It's the natural consequence of a plurality voting system.

Conservatives remember H. Ross Perot spoiling the election for George H.W.
Bush, and throwing the election to Bill Clinton. Progressives remember Ralph
Nader making the contest between Al Gore and George W. Bush close enough that
G.W. was given the election by a Supreme Court stocked with his dad's buddies.

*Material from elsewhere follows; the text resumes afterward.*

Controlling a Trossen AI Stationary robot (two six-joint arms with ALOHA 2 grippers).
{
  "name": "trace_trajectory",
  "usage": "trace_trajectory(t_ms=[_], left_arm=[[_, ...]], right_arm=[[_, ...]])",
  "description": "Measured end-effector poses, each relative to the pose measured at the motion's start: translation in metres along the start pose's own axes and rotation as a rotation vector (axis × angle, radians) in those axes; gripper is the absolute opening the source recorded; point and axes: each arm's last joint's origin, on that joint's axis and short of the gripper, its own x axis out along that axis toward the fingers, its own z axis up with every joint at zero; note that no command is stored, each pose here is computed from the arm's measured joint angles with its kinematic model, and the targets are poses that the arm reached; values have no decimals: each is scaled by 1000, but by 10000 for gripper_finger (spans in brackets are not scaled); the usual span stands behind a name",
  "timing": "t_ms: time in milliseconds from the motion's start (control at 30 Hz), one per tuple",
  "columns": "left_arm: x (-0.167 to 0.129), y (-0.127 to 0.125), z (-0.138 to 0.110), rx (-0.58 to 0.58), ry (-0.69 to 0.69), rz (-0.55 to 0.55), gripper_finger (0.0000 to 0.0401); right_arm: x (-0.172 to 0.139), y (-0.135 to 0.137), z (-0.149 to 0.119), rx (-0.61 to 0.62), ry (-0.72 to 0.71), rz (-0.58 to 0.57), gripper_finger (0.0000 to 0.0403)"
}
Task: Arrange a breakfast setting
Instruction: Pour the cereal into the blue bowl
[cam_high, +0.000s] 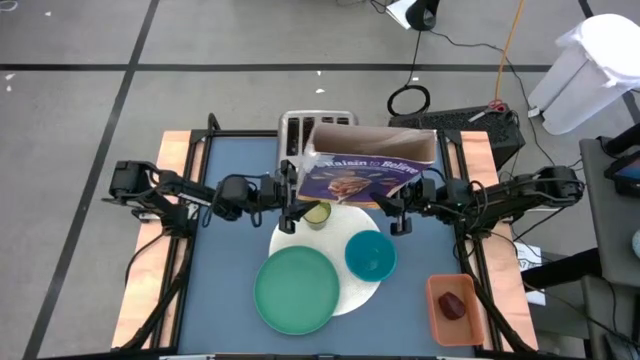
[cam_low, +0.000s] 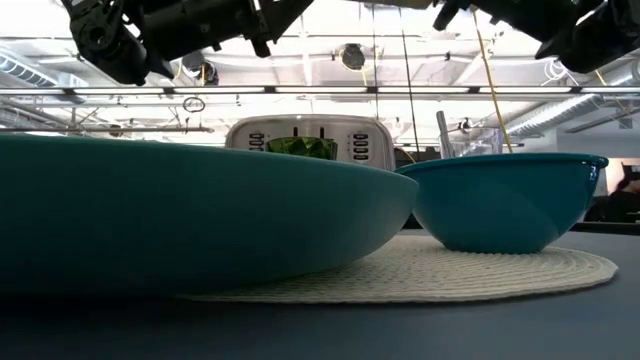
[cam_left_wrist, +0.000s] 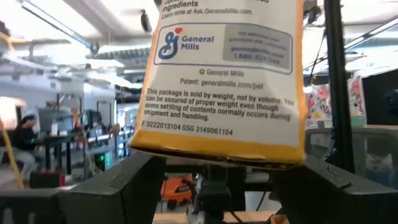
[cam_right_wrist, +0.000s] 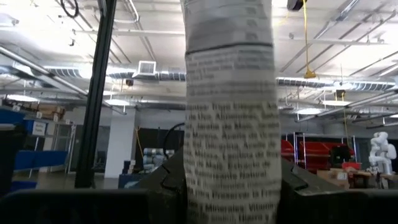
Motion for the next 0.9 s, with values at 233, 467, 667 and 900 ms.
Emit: trace_trajectory(t_ms=[233,467,667,900], left_arm=[[2,-3,4,34,-35,-18,271],[14,-1,17,68,-96,-12,271],[21,-1,20,74,-86,-13,271],[21,-1,19,67,-81,-13,271]], right_arm=[[0,0,-6,-13,56,-12,115],[-1,-1,-9,-8,90,-29,115],[-1,-1,-5,-10,53,-30,115],[-1,-1,-3,-26,19,-27,116]])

Voting for third parties is a terrible political strategy in the United
States. The spoiler effect is real. I'd go so far as to say that our plurality
system all but guarantees bad candidates--it's not the fittest that survive
the primary election process, it's the most memorable, the one who we feel
will best appeal to our neighbors.

Going further, I'd suggest that having a strong majority political belief is a
major liability in U.S. elections.

When Bill Clinton was elected, the nation was largely happy with the center-
right GOP of the time. As a result, the further right bloc had the confidence
and diversity of small differences of opinion to split and lose the whole
thing. (Never minding the fact that Bill Clinton was far to the right of
traditional Democrats).

The same was true with Nader and Gore in 2000. Bill Clinton's policies had
been so popular that people largely wanted another Clinton, but perhaps a
little more progressive. Disagreement ensued as to how much more progressive,
and thus we had Nader and Gore losing to the much more hawkish right-wing
George W. Bush.

So, in the U.S., you're best off being part of a popular political leaning,
but pray your political leanings don't grow so popular as to result in a
split.

My personal feeling is that this country desperately needs to move past
plurality voting. The easiest path to this is for states to apportion their
electors based on ranked choice voting. It doesn't solve all our problems, but
it does remove the spoiler effect. With luck, that would allow us to have less
shrill, more substantive candidates--even if the major parties continue to
dominate.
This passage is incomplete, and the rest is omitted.